The Bill is to be one of 26 expected in today's Queen's Speech programme for the new session of Parliament.
Welcomed at No 10 by Cherie Booth, 14 parents of some of the Dunblane victims were given a guided tour by her before meeting Mr Blair, Jack Straw, the Home Secretary, and Donald Dewar, Secretary of State for Scotland, who briefed them on the four-clause Bill which will get a free vote of Labour MPs in the Commons.
The Bill will not only ban all handguns, including the .22 guns exempted by the Conservative government legislation, but will also revoke the possibility of owners holding their guns on club premises.

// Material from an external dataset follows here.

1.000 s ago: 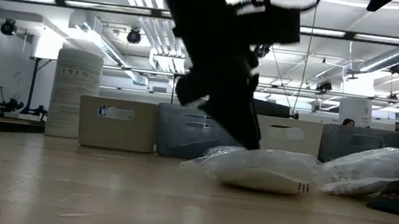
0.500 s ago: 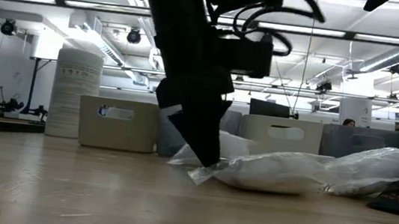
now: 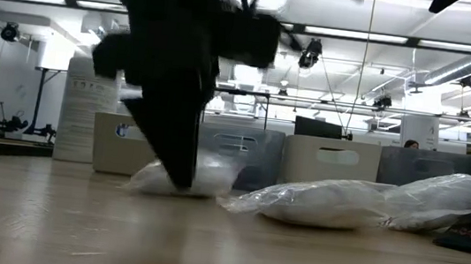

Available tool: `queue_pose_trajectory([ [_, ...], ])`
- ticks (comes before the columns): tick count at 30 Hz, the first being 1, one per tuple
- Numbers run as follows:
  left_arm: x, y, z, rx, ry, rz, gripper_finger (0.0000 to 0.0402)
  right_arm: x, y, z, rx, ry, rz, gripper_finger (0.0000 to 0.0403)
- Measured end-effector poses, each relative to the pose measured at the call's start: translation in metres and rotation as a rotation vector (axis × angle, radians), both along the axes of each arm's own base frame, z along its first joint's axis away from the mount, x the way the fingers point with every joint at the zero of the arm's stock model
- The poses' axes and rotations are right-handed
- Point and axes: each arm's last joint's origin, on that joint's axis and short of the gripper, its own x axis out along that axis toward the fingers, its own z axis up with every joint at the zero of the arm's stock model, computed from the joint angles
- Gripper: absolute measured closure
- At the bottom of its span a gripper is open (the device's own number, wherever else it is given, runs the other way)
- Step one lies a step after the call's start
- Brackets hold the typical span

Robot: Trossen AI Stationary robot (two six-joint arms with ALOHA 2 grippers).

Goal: Pick & Place Travel size toiletries
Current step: Put the cotton pack into the gray bin

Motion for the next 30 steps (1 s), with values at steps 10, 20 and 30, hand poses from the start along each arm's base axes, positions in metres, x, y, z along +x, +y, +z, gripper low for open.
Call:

While the legislation will go through the Commons without difficulty, House of Lords "backwoodsmen" are expected to put up stiff resistance, and could even defeat it in the Upper House.
The Prime Minister urged the parents' group to mobilise their campaign against the gun lobby, but he said that even if the Lords did stop the Bill in the forthcoming parliamentary session, he would bring it back again in the next session - allowing it to be forced through against the will of the Lords.

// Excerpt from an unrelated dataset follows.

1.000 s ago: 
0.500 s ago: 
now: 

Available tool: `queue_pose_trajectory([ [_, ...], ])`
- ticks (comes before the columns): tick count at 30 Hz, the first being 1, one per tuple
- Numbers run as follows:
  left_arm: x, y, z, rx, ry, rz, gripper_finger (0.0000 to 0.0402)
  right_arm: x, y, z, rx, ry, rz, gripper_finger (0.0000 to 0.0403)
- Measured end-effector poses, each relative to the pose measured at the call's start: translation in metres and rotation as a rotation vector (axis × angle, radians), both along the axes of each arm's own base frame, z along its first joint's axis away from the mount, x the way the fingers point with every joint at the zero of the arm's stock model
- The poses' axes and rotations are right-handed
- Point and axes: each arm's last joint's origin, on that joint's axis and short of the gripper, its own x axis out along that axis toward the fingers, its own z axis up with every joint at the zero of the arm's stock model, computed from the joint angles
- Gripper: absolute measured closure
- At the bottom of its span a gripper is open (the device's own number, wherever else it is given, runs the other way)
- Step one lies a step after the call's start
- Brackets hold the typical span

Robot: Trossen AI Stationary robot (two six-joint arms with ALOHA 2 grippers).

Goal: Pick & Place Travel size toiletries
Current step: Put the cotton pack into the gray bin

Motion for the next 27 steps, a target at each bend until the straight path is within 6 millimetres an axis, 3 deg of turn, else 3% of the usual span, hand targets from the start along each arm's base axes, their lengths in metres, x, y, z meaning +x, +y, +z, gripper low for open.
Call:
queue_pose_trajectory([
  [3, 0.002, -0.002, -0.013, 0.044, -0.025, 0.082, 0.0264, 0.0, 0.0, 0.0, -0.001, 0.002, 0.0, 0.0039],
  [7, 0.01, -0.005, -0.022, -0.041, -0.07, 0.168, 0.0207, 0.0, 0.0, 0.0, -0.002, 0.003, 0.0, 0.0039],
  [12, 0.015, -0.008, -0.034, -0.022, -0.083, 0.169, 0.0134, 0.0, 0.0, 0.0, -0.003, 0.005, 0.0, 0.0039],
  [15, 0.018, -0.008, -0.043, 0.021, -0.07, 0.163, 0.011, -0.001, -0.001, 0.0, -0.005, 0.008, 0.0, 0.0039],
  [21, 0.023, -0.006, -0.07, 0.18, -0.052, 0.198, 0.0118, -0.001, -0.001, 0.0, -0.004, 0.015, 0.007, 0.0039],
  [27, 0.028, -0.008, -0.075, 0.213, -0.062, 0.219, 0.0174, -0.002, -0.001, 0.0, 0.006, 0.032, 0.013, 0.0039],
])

Certainly, if the hereditary peerage does block the Bill, it could be their last act of defiance - and would most certainly be used as ammunition by the Government to divest them of their power to sit and vote in a reformed Lords chamber.
Opening the debate on the Queen's Speech this afternoon, following the traditional State Opening of Parliament, Mr Blair will tell the Commons: "We are the people's government".
The themes of the legislative programme will be the one nation desire to bring the country together, after years of Tory division, and equipping it for the future, with two Education Bills to be at the heart of the speech.
The programme will be heavy, comparing with only 15 Bills in John Major's 1992 Queen's Speech, and there will also be three White Papers, including one on freedom of information.
The Prime Minister will say today that the government mandate is clear; to modernise what is outdated, and to make fair what has been unjust, irrespective of dogma and doctrine, without fear or favour.
Other measures expected, apart from the core pledges on crime and disorder, health, education, and devolution, will include some social security reform, the reinstatement of an asylum appeals process, and action on restrictive practices.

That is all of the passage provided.